• _Try it_
Transcribe the lines from the start of the data below through the line with "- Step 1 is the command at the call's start", word for word and nothing more.
┄┄┄┄┄┄┄┄┄┄
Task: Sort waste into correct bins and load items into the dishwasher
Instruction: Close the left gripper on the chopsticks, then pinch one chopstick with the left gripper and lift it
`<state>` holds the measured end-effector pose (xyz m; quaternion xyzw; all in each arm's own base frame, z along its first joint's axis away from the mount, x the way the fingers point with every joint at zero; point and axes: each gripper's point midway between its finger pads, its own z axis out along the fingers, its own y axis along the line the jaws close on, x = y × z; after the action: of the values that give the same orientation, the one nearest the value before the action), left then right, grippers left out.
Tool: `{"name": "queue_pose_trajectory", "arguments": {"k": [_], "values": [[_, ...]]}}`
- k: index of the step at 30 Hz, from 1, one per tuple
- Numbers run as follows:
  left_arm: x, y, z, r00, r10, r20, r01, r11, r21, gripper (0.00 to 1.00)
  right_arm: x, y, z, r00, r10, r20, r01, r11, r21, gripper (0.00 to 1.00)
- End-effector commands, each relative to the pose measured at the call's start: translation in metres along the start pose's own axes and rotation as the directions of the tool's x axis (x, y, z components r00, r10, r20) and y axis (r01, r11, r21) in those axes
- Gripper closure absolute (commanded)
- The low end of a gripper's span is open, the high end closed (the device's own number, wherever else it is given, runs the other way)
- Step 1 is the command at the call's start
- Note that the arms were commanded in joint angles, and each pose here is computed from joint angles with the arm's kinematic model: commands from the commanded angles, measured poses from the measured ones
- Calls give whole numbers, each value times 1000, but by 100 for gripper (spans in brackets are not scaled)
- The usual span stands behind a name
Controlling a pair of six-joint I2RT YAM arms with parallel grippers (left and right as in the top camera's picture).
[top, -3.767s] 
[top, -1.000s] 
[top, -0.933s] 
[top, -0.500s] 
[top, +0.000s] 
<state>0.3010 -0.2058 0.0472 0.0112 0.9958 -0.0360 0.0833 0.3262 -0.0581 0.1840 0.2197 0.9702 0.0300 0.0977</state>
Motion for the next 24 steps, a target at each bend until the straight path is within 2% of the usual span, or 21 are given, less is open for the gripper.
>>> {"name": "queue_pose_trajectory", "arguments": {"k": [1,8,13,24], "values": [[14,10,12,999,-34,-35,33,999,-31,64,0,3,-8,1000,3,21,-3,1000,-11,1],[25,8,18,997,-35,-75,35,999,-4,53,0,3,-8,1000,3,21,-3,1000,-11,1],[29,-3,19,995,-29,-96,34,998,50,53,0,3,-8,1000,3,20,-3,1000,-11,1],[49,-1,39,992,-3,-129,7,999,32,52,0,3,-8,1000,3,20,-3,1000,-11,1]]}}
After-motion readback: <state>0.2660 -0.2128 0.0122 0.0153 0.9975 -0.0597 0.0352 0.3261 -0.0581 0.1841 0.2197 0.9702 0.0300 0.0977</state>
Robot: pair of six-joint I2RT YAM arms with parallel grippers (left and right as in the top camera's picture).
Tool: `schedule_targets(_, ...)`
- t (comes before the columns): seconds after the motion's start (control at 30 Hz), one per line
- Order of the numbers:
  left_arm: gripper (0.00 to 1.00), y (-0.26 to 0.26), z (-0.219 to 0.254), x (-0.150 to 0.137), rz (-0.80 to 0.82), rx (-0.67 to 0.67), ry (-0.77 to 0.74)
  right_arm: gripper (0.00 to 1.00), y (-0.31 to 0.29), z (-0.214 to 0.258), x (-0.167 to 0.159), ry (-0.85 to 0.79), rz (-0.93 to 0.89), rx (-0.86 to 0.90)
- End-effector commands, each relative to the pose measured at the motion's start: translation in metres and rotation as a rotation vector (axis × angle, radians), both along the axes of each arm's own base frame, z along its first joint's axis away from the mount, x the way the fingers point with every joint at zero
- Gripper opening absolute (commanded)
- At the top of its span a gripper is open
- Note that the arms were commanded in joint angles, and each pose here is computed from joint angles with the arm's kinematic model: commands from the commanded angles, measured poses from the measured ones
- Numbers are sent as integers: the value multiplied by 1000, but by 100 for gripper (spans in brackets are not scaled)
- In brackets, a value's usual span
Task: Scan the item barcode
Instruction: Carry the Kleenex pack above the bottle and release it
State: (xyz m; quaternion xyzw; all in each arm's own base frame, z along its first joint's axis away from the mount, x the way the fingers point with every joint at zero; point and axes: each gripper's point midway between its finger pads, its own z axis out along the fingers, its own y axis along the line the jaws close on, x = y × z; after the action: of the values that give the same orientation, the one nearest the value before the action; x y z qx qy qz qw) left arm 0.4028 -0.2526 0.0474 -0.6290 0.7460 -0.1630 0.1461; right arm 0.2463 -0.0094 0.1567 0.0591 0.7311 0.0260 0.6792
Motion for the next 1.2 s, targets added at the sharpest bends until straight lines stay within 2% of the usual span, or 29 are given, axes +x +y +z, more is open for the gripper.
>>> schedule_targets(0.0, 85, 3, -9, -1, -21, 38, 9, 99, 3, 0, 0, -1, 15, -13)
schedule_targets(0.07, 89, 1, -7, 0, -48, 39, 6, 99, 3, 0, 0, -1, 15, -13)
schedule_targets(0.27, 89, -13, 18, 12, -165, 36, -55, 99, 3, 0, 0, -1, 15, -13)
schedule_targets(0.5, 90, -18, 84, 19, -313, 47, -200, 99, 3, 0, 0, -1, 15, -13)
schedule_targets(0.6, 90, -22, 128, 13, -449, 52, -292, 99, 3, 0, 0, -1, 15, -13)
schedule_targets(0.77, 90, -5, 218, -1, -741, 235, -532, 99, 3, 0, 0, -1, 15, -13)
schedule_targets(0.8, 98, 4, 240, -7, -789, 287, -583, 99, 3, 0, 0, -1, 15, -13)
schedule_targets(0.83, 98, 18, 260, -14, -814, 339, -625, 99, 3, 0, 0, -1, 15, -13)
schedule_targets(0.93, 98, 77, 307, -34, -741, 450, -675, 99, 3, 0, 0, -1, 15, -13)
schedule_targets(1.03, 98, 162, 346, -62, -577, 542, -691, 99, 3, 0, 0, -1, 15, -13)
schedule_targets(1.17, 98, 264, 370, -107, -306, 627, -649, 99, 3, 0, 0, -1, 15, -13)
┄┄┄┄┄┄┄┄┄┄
• _Response to the exercise_
Task: Sort waste into correct bins and load items into the dishwasher
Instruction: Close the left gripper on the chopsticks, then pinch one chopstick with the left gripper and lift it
`<state>` holds the measured end-effector pose (xyz m; quaternion xyzw; all in each arm's own base frame, z along its first joint's axis away from the mount, x the way the fingers point with every joint at zero; point and axes: each gripper's point midway between its finger pads, its own z axis out along the fingers, its own y axis along the line the jaws close on, x = y × z; after the action: of the values that give the same orientation, the one nearest the value before the action), left then right, grippers left out.
Tool: `{"name": "queue_pose_trajectory", "arguments": {"k": [_], "values": [[_, ...]]}}`
- k: index of the step at 30 Hz, from 1, one per tuple
- Numbers run as follows:
  left_arm: x, y, z, r00, r10, r20, r01, r11, r21, gripper (0.00 to 1.00)
  right_arm: x, y, z, r00, r10, r20, r01, r11, r21, gripper (0.00 to 1.00)
- End-effector commands, each relative to the pose measured at the call's start: translation in metres along the start pose's own axes and rotation as the directions of the tool's x axis (x, y, z components r00, r10, r20) and y axis (r01, r11, r21) in those axes
- Gripper closure absolute (commanded)
- The low end of a gripper's span is open, the high end closed (the device's own number, wherever else it is given, runs the other way)
- Step 1 is the command at the call's start

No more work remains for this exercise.